## Problem details
Output the data below only from the line containing "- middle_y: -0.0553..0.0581" up to and including the line containing "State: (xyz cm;", exact and with the pictures left out.

## Source data
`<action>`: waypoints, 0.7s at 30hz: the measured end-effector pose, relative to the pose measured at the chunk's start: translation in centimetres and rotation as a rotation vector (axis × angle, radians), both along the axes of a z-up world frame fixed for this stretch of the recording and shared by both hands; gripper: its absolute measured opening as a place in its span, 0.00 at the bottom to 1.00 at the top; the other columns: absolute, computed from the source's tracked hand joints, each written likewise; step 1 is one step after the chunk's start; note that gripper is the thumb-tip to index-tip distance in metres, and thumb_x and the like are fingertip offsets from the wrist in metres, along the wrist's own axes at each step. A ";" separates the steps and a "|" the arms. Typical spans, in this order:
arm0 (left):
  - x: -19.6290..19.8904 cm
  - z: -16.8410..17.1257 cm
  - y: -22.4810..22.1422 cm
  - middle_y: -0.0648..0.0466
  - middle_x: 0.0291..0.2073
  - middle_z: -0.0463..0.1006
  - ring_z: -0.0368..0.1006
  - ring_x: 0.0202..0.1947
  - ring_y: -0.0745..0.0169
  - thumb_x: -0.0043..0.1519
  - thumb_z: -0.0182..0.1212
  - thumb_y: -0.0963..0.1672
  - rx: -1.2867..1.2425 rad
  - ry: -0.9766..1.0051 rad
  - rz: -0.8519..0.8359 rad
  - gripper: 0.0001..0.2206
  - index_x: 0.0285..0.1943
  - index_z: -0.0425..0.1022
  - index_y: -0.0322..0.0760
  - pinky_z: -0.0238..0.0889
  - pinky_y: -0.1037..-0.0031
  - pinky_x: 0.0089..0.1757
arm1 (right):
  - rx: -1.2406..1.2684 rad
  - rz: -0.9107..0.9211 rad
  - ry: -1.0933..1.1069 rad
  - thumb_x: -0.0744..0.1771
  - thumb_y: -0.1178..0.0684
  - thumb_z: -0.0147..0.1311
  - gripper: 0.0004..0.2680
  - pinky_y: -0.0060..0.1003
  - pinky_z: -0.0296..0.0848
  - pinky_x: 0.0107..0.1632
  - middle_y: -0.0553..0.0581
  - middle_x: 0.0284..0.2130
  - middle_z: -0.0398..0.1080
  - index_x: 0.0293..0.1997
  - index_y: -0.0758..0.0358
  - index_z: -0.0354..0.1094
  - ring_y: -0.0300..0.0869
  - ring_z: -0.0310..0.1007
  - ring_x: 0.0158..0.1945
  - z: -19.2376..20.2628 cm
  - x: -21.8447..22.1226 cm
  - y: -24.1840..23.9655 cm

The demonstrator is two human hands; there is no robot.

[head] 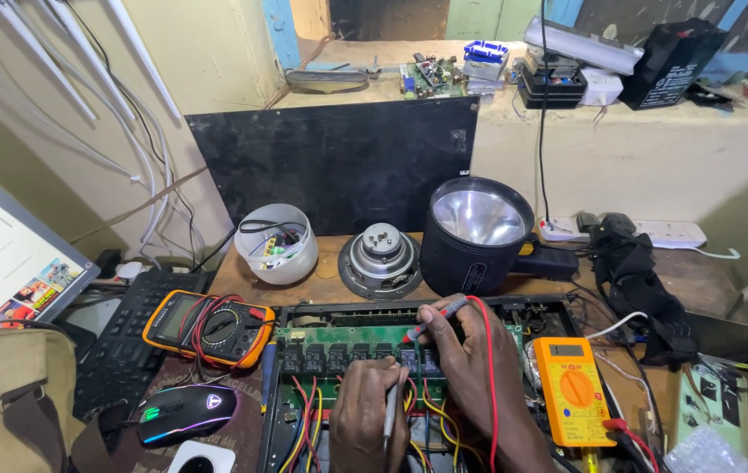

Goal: Diagnosing faults on a circuit board using a digital multimeter and probes.

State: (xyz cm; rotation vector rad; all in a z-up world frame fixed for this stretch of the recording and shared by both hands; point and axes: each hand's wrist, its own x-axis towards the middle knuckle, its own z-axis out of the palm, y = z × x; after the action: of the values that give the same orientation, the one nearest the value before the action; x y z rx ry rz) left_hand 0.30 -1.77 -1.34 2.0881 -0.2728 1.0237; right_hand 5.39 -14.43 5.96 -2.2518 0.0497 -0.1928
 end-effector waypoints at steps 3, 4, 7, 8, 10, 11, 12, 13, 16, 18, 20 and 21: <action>0.3 -0.3 -0.5 0.48 0.30 0.73 0.74 0.33 0.53 0.68 0.53 0.38 0.084 -0.041 0.035 0.06 0.36 0.69 0.36 0.71 0.68 0.34 | 0.054 -0.019 0.060 0.66 0.36 0.49 0.14 0.36 0.71 0.48 0.44 0.27 0.81 0.34 0.49 0.79 0.35 0.80 0.41 0.7 -0.2 0.2; 0.3 -0.3 -0.5 0.48 0.30 0.73 0.74 0.33 0.53 0.68 0.53 0.38 0.083 -0.041 0.035 0.06 0.36 0.69 0.36 0.71 0.68 0.34 | 0.054 -0.018 0.060 0.66 0.36 0.49 0.14 0.36 0.71 0.48 0.44 0.27 0.81 0.34 0.49 0.79 0.35 0.80 0.41 0.7 -0.2 0.2; 0.4 0.1 -0.8 0.47 0.31 0.71 0.70 0.30 0.48 0.67 0.47 0.37 0.132 -0.054 0.046 0.08 0.35 0.68 0.35 0.65 0.62 0.33 | 0.054 -0.023 0.052 0.66 0.36 0.49 0.14 0.35 0.68 0.38 0.42 0.27 0.80 0.31 0.49 0.78 0.34 0.77 0.37 0.6 -0.2 0.2; 0.3 0.4 -0.9 0.48 0.28 0.69 0.67 0.27 0.50 0.68 0.48 0.37 0.162 -0.038 0.082 0.10 0.32 0.66 0.35 0.63 0.63 0.30 | 0.046 -0.017 0.058 0.67 0.36 0.49 0.14 0.35 0.69 0.43 0.43 0.27 0.80 0.33 0.49 0.78 0.35 0.78 0.39 0.5 -0.1 0.2; 0.4 0.7 -1.1 0.49 0.25 0.66 0.64 0.25 0.52 0.69 0.48 0.37 0.193 -0.023 0.115 0.12 0.29 0.65 0.36 0.61 0.64 0.28 | 0.037 -0.014 0.064 0.67 0.35 0.48 0.14 0.36 0.71 0.49 0.44 0.27 0.81 0.34 0.48 0.78 0.36 0.79 0.42 0.4 -0.1 0.0; 0.4 0.7 -1.0 0.49 0.25 0.66 0.63 0.24 0.52 0.69 0.47 0.37 0.199 -0.042 0.120 0.12 0.29 0.65 0.35 0.61 0.64 0.28 | 0.046 -0.019 0.055 0.67 0.36 0.48 0.14 0.36 0.71 0.47 0.44 0.26 0.81 0.35 0.49 0.78 0.36 0.80 0.40 0.5 -0.1 0.0; 0.5 0.7 -1.0 0.48 0.24 0.66 0.63 0.23 0.52 0.69 0.47 0.37 0.206 -0.060 0.124 0.13 0.28 0.65 0.35 0.60 0.64 0.27 | 0.055 -0.025 0.046 0.67 0.36 0.47 0.14 0.36 0.71 0.45 0.44 0.26 0.82 0.35 0.49 0.78 0.36 0.80 0.38 0.5 -0.2 0.0; 0.5 0.7 -1.0 0.48 0.24 0.66 0.63 0.23 0.52 0.69 0.47 0.37 0.207 -0.060 0.123 0.13 0.28 0.65 0.35 0.60 0.64 0.27 | 0.055 -0.025 0.046 0.67 0.36 0.47 0.14 0.36 0.71 0.45 0.44 0.26 0.82 0.35 0.49 0.78 0.36 0.80 0.38 0.6 -0.2 0.1; 0.5 0.7 -1.0 0.48 0.24 0.66 0.63 0.23 0.52 0.68 0.46 0.36 0.218 -0.069 0.125 0.12 0.29 0.66 0.34 0.60 0.64 0.26 | 0.188 -0.032 0.075 0.67 0.40 0.52 0.11 0.31 0.75 0.39 0.47 0.28 0.83 0.38 0.52 0.78 0.33 0.85 0.35 0.9 -0.3 0.1; 0.4 0.3 -1.0 0.48 0.27 0.68 0.65 0.26 0.51 0.68 0.46 0.36 0.205 -0.039 0.119 0.11 0.30 0.66 0.35 0.62 0.64 0.28 | 0.103 -0.007 0.076 0.66 0.36 0.47 0.15 0.34 0.74 0.44 0.45 0.27 0.82 0.36 0.51 0.78 0.34 0.83 0.37 1.1 -0.3 0.2; 0.5 0.7 -1.0 0.48 0.26 0.68 0.65 0.25 0.51 0.68 0.45 0.36 0.208 -0.060 0.122 0.12 0.30 0.65 0.35 0.62 0.64 0.28 | 0.069 0.016 0.038 0.67 0.36 0.46 0.15 0.35 0.73 0.45 0.45 0.26 0.82 0.35 0.51 0.77 0.35 0.81 0.38 0.5 0.0 0.0; 0.4 0.9 -1.0 0.48 0.25 0.67 0.65 0.24 0.52 0.68 0.45 0.36 0.212 -0.079 0.124 0.12 0.30 0.65 0.35 0.63 0.65 0.28 | 0.036 0.038 0.002 0.68 0.37 0.46 0.14 0.36 0.71 0.47 0.44 0.26 0.82 0.33 0.51 0.76 0.36 0.79 0.39 0.2 0.1 0.0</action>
State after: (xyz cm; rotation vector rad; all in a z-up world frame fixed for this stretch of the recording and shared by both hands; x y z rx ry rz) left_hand 0.74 -2.80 -0.45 2.2812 -0.3056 1.1977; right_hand 5.49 -14.45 6.18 -2.2152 0.0111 -0.1672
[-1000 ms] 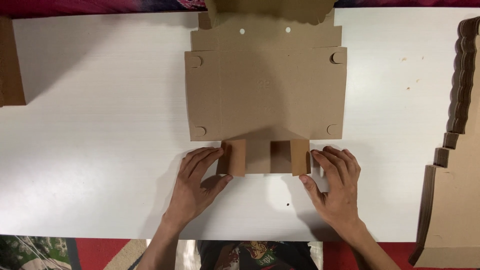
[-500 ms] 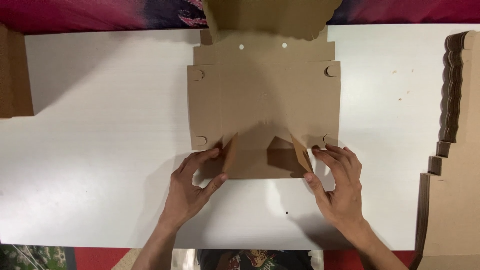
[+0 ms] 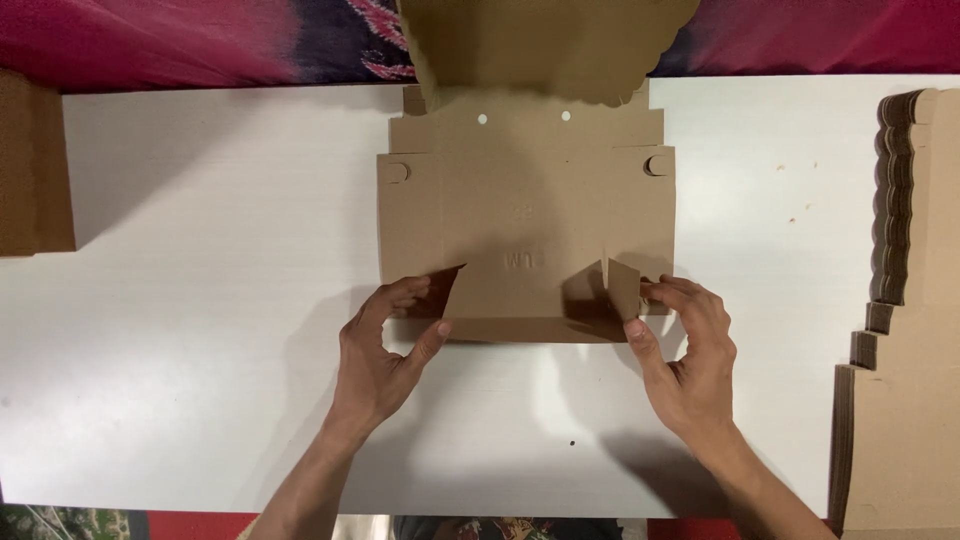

## Answer for this exercise
  - middle_y: -0.0553..0.0581
  - middle_x: 0.0284..0.2130
  - middle_z: -0.0398..0.1080
  - index_x: 0.0293..0.1997
  - index_y: -0.0758..0.0358
  - index_z: -0.0354..0.1094
  - ring_y: -0.0300..0.0869
  - ring_z: -0.0310..0.1007
  - ring_x: 0.0158..0.1945
  - z: -19.2376..20.2628 cm
  - x: -21.8447..22.1226 cm
  - y: -24.1840..23.9655 cm

The demonstrator is two human hands; there is no robot.

[head] 

Goal: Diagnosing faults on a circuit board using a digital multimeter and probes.

State: (xyz cm; rotation vector rad; all in a z-up world frame fixed for this stretch of the recording and shared by both hands; point and axes: each hand's wrist, its own x-axis towards the middle knuckle, its own z-axis out of the palm, y = z × x; after the action: of the values that give the same orientation, the one nearest the value before the action; x y z rx ry rz) left_hand 0.30 -1.77 -1.34 2.0881 -0.2728 1.0237; right_hand 5.39 -14.43 5.96 -2.2518 0.0497 -0.1928

Nothing more belongs to the answer.